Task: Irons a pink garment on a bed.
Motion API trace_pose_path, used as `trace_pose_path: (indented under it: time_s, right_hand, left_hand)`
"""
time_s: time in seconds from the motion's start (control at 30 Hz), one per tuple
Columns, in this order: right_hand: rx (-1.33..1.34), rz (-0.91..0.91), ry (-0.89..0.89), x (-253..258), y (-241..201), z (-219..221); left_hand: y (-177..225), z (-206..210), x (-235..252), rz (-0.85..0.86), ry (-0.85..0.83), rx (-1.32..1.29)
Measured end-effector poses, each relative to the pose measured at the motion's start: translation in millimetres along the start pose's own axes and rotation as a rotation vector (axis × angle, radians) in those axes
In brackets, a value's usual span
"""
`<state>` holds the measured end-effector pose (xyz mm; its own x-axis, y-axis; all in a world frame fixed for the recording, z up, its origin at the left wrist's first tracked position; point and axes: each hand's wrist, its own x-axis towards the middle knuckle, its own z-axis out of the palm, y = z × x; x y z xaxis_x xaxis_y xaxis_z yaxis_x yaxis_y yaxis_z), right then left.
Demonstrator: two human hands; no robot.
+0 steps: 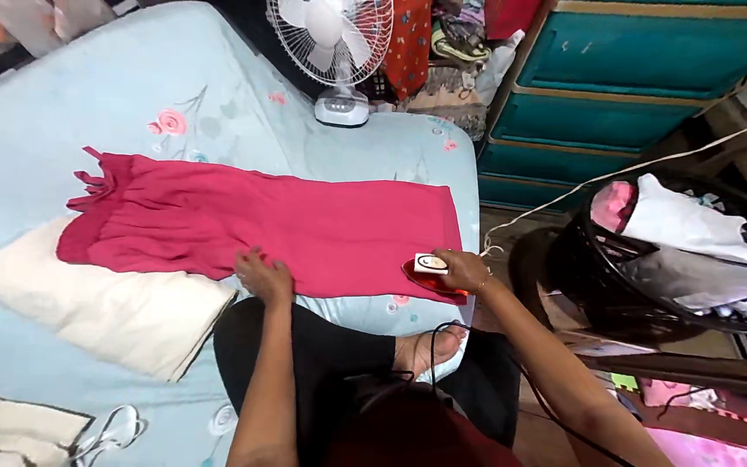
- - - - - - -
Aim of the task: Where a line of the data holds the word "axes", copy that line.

Solution to this exercise:
Measured end-effector poses, each relative to the pose measured at the motion's start: translation in millimetres along the start pose's own axes and rotation as a rotation vector (axis × angle, radians) in those axes
`<state>` holds the measured end-effector pose (xyz mm; its own x-axis, y-axis; all in a world frame fixed for the recording, z up, its origin at the left wrist's first tracked position; point and axes: each hand's wrist, its own x-axis towards the middle knuckle, its own z-axis out of the palm, y = z × x; x y z xaxis_x xaxis_y xaxis_z yaxis_x yaxis_y yaxis_z), right then left.

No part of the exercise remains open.